• _Your assignment_
Give a single number in reply. It is the count of lines below that contain the string "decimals".

☆ ☆ ☆ ☆ ☆

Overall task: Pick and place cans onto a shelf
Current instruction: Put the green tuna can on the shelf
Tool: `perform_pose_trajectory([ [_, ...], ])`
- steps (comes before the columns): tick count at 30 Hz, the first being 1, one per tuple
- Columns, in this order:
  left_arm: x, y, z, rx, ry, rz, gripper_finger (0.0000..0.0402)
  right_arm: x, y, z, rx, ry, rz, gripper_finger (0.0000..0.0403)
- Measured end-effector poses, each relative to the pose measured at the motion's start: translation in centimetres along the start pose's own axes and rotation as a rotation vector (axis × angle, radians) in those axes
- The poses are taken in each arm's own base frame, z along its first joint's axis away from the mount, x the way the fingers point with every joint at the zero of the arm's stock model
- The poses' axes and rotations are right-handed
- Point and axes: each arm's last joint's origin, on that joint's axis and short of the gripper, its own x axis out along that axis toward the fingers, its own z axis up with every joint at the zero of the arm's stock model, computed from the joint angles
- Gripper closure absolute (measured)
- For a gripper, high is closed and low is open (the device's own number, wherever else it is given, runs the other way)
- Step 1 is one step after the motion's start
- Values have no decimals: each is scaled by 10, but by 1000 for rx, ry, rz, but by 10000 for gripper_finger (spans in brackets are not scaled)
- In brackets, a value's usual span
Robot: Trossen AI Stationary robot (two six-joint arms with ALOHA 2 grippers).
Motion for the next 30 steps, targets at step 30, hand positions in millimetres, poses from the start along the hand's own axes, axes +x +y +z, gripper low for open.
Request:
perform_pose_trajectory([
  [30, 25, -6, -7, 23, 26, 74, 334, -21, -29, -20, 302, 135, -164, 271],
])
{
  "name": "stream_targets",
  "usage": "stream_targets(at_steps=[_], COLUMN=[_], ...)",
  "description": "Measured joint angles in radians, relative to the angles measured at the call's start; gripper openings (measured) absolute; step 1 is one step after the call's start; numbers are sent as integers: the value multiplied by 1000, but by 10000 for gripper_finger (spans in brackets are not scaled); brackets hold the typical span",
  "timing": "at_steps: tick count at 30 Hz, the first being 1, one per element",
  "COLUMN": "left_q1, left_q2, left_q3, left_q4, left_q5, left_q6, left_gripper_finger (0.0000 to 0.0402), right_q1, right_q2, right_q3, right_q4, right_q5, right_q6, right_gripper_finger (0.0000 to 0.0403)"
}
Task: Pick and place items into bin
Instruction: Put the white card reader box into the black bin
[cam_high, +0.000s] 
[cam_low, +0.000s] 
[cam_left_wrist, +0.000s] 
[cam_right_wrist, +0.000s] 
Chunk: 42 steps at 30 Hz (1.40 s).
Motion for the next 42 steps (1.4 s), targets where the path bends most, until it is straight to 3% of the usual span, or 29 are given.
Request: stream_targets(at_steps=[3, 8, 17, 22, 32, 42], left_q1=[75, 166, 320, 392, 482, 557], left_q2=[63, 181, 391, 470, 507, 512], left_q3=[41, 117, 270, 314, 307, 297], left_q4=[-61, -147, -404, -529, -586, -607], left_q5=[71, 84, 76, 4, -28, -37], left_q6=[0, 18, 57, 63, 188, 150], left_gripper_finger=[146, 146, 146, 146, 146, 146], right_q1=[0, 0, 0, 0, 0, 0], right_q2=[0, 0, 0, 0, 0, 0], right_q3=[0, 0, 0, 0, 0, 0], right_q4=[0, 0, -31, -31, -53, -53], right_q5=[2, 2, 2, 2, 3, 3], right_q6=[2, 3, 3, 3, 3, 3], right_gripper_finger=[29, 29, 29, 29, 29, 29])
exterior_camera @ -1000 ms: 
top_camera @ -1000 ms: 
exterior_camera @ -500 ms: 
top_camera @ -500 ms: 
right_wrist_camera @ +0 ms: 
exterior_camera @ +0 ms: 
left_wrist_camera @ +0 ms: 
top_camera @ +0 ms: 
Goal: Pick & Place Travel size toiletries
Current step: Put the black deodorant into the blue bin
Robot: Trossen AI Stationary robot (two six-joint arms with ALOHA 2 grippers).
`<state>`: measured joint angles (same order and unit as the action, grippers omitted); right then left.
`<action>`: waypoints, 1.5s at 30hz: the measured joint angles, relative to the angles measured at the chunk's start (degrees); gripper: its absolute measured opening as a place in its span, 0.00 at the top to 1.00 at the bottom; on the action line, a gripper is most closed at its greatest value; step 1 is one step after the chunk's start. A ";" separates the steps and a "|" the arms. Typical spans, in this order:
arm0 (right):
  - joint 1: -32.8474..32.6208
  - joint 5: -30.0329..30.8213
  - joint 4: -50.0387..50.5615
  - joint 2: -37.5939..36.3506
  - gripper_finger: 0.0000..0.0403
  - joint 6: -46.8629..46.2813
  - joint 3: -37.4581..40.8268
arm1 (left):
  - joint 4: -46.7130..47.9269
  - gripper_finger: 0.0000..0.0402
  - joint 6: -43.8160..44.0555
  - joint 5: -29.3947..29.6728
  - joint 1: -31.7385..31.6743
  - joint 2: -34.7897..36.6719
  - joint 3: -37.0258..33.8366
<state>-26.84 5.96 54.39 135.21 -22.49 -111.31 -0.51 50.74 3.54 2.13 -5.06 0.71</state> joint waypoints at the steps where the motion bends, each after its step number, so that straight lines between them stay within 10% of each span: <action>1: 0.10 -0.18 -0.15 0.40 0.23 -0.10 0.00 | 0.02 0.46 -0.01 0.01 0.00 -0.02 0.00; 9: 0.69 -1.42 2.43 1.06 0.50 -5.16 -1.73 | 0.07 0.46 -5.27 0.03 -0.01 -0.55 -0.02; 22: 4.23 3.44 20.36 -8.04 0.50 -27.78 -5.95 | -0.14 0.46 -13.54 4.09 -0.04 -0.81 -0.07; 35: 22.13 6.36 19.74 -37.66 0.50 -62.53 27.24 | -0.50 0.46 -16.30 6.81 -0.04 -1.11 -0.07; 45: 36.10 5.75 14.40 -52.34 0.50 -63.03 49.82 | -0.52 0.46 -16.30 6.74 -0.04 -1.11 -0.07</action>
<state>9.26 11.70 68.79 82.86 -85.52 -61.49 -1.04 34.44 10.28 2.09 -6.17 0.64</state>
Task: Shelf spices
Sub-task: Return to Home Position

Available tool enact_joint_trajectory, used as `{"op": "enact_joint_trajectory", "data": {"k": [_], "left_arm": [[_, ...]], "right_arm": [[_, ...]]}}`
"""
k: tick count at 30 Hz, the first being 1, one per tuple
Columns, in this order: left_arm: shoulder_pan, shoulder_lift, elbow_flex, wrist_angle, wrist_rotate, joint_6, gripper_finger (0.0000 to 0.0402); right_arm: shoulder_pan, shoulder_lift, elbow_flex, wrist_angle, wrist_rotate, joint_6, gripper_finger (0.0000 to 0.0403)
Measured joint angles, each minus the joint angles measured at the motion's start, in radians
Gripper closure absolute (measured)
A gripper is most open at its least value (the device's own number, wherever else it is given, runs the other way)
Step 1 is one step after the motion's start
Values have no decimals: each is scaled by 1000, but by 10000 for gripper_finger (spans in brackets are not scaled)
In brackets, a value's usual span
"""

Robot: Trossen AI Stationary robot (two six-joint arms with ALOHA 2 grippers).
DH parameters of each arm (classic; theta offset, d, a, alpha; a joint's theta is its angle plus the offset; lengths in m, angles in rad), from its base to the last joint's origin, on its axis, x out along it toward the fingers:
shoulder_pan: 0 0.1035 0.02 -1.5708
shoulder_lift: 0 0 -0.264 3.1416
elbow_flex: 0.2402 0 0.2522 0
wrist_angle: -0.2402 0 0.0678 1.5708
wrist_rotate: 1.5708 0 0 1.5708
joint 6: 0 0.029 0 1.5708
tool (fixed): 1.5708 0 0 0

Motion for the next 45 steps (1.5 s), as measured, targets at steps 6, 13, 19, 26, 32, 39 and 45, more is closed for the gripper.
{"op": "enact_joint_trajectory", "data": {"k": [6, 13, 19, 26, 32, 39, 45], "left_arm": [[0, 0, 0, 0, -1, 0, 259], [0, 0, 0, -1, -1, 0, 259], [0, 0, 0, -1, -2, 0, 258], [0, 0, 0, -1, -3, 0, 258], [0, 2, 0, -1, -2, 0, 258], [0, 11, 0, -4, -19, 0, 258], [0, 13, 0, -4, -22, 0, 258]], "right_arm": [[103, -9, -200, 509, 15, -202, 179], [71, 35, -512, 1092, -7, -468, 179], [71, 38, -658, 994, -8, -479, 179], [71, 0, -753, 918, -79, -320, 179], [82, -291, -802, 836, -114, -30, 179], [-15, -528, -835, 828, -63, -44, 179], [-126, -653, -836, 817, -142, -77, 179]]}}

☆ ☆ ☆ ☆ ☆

• _Answer to the problem_
2